Когда человек долгое время стоит у кормила власти, когда он привыкает к мысли, что действует ради общего блага, когда он слишком хорошо знает, как дорого ему это обошлось, и когда он вдруг замечает, что никто его не любил, не понимал, а лишь только терпел, - какая горечь охватывает тогда его душу, и он поневоле начинает думать о том, не лучше ли было употребить свою жизнь на нечто иное.
«Моя смерть для этого мальчика Алистера – необходимое дополнение к церемонии коронования…А ведь и они будут делать то же, что я, отнюдь не лучше, и точно также не будут удовлетворяться требования народа. Коли уж мне не удалось добиться успеха, так кто же его добьется?»
Он не боялся смерти. Но одна мысль стучала в висках: он хотел решить для самого себя, прежде чем предстать перед судом Создателя, виновен он или нет.
И хотя до казни оставалось всего несколько часов, он вспоминал шаг за шагом «процесс» против Серых Стражей, вспоминал с таким чувством, словно из всех своих деяний, имеющих общественное и личное значение, из всего, что он совершил за свою жизнь, здесь, и только здесь, мог найти единственное оправдание своим поступкам, прежде чем навеки закроет глаза.
Перебирая в памяти эти поступки, как бы медленно и постепенно подымаясь по ступеням лестницы, он вдруг в конце ее, у самого порога, обнаружил свет и понял все. «Любой неправый поступок, даже совершенный ради правого дела, несет в себе проклятие».
И когда тейрну Логейну открылась эта истина, ненависть, которую он питал к своим врагам, угасла и он понял, что никто не повинен в его судьбе, кроме него самого. Так совершил он акт покаяния, и покаяние это было куда более искренним, нежели при чтении заученных с детства молитв. Он почувствовал, как снизошло на него великое умиротворение, и он как бы принял волю Создателя, пославшего ему такой конец.
До самой зари тейрна не покидало спокойствие, ему все казалось, что он по прежнему стоит на том светозарном пороге, куда привел его нынешней ночью взлет мысли.

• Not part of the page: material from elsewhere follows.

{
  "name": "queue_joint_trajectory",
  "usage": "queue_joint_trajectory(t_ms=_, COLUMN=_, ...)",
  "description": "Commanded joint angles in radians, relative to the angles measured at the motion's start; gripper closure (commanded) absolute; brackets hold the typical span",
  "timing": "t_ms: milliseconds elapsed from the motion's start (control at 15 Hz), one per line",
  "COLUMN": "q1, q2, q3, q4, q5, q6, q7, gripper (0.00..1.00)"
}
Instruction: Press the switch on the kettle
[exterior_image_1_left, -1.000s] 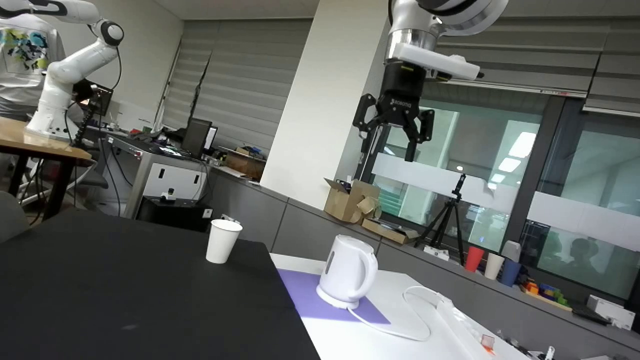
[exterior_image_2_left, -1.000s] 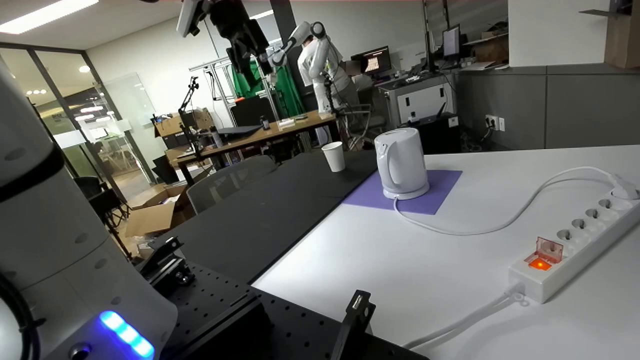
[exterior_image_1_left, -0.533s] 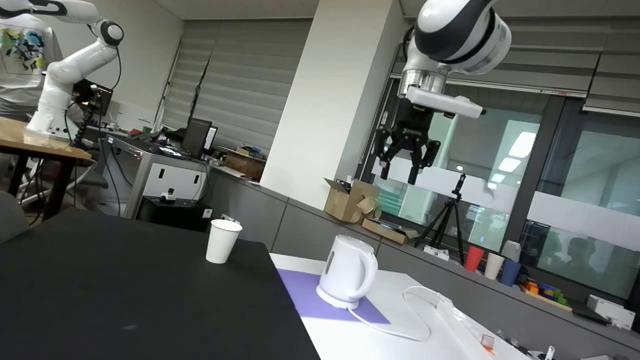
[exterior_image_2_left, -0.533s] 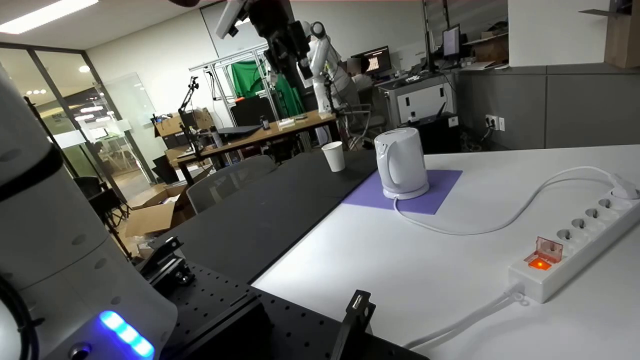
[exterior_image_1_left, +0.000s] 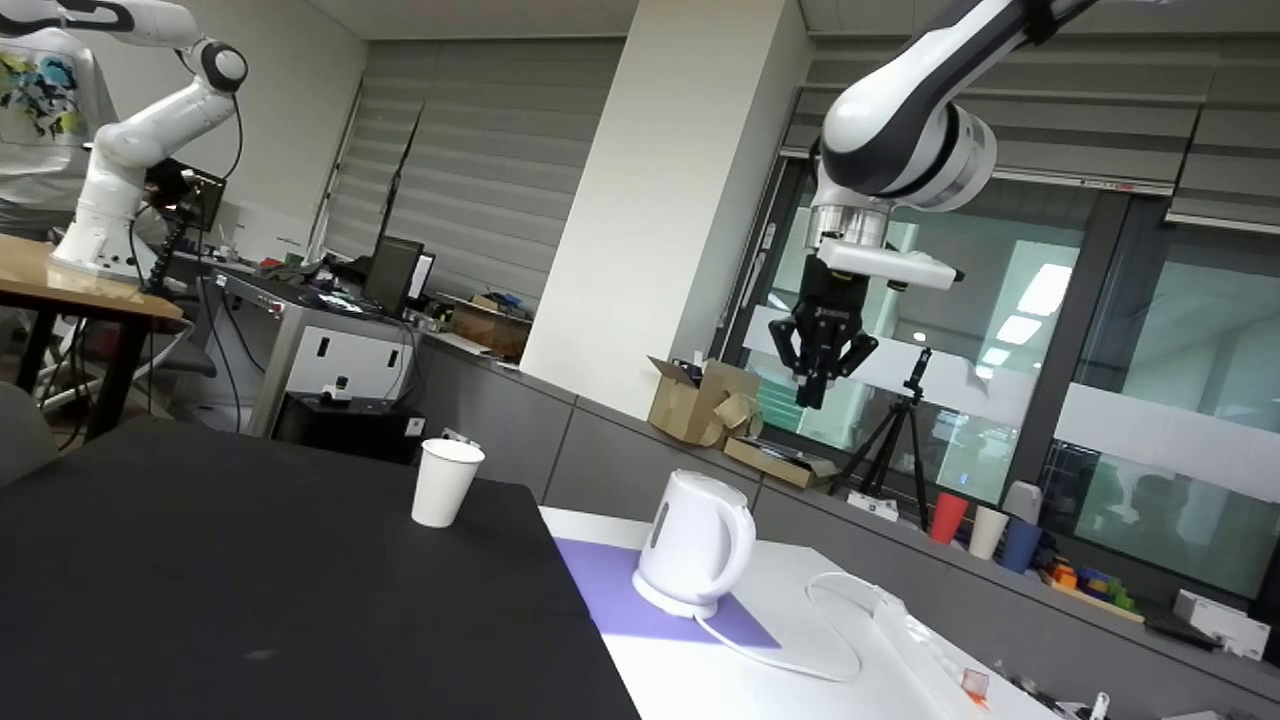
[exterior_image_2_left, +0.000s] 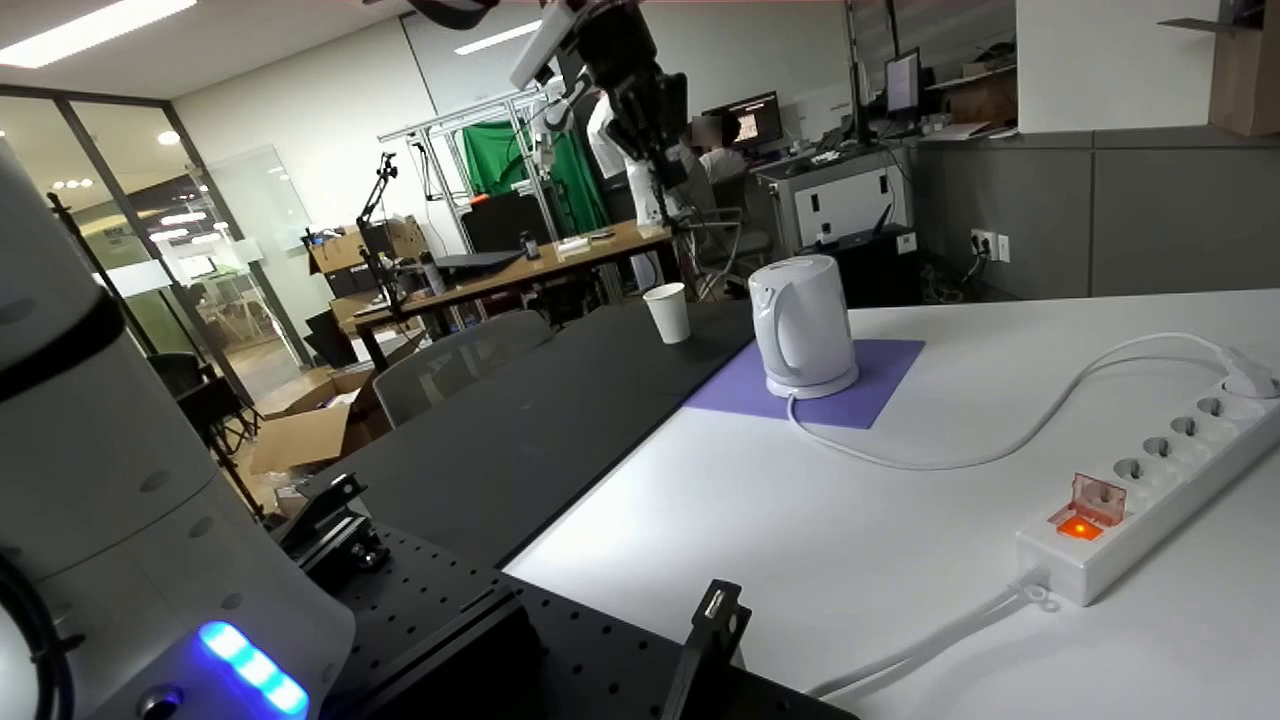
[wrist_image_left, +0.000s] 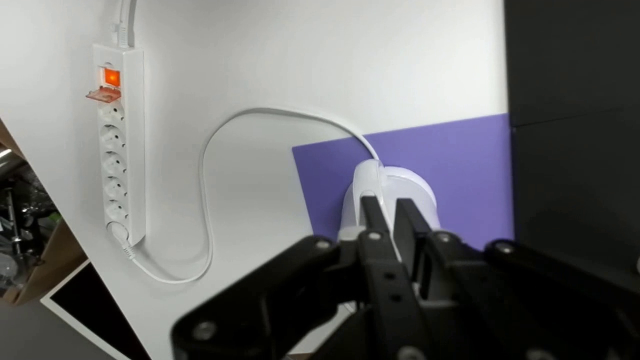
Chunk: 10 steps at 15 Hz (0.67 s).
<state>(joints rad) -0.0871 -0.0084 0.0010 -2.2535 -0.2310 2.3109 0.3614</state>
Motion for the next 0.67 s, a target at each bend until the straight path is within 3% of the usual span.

В седьмом часу к нему вошли прево города Денерима, судейский пристав и прокурор, тейрн медленно поднялся им навстречу и спокойно стал ждать, когда с него снимут оковы.
Стоя в повозке Логейн прислушивался к вою толпы, теснившейся вдоль улицы, и отвечал на ее вопли только одной фразой: «помолитесь за меня, добрые люди». В конце улицы кортеж остановился у ворот храма. У подножия креста храмовая священница прочла над опустившимся на колени Логейном заупокойную молитву. Затем кортеж снова двинулся к форту Драккон.

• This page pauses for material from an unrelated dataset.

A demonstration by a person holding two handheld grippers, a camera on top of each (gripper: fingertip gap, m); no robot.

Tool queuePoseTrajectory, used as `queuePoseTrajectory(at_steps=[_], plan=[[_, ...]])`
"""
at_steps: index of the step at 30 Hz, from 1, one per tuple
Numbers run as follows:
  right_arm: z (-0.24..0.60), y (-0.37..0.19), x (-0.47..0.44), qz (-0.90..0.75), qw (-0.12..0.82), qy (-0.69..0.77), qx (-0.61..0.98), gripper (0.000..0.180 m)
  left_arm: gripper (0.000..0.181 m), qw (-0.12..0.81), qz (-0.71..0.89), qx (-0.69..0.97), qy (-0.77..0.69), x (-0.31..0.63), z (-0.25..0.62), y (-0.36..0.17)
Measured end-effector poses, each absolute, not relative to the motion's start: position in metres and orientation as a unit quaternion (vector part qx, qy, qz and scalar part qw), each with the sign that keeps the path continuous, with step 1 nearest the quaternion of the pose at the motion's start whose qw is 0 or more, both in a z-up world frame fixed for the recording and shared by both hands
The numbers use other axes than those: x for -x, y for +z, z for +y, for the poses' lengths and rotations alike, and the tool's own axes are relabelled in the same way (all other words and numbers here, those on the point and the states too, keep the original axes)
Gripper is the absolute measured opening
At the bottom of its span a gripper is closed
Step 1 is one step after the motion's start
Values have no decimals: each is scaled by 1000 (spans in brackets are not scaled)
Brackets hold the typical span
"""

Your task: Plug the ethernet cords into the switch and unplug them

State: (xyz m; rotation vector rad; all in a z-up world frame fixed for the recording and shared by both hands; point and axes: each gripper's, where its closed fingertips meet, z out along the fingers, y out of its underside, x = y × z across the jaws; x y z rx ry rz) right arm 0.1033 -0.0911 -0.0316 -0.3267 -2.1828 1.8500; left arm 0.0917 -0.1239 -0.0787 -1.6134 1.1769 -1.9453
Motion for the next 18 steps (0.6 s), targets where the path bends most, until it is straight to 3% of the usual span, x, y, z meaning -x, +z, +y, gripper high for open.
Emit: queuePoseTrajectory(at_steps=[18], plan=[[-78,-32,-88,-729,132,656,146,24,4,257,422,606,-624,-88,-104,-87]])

Глазам бывшего регента открылось огромное четырехугольное строение, покоящееся на двенадцати необтесанных каменных глыбах, служивших основанием площадки, а крышу поддерживали 16 столбов. Под крышей стояли в ряд виселицы. Когда он спустился с повозки, сопровождающая священница обратилась к нему со словами увещевания: не желает ли он в свой смертный час покаяться в совершенных преступлениях, за которые его присудили к повешанию?
- Нет, матушка, - с достоинством ответил Мак – Тир.
Он отрицал все: и то, что с помощью колдовства посягал на жизнь эрла Эамона, и то, что расхищал казну, отрицал пункт за пунктом все выдвинутые против него обвинения.
- Но ради справедливых целей я совершал несправедливые поступки, - произнес он.
Вой толпы нарастал с каждой минутой, и тейрн невольно поднес ладони к ушам, как бы боясь, что этот крик прервет его ход мыслей. Вслед за палачом поднялся он по каменным ступеням, ведущим к помосту, и привычно властным тоном спросил, указывая на виселицы:
- Которая?
С высокого помоста он бросил последний взгляд на сгрудившуюся внизу толпу.
Он сам поднял с затылка волосы и сам просунул в петлю свою бычью шею…
Занавес.
ПС Не могу сказать, что это в полной мере самостоятельная работа, скорее переработанный текст столь полюбившейся мне эпопеи Мориса Дрюона "Проклятые короли".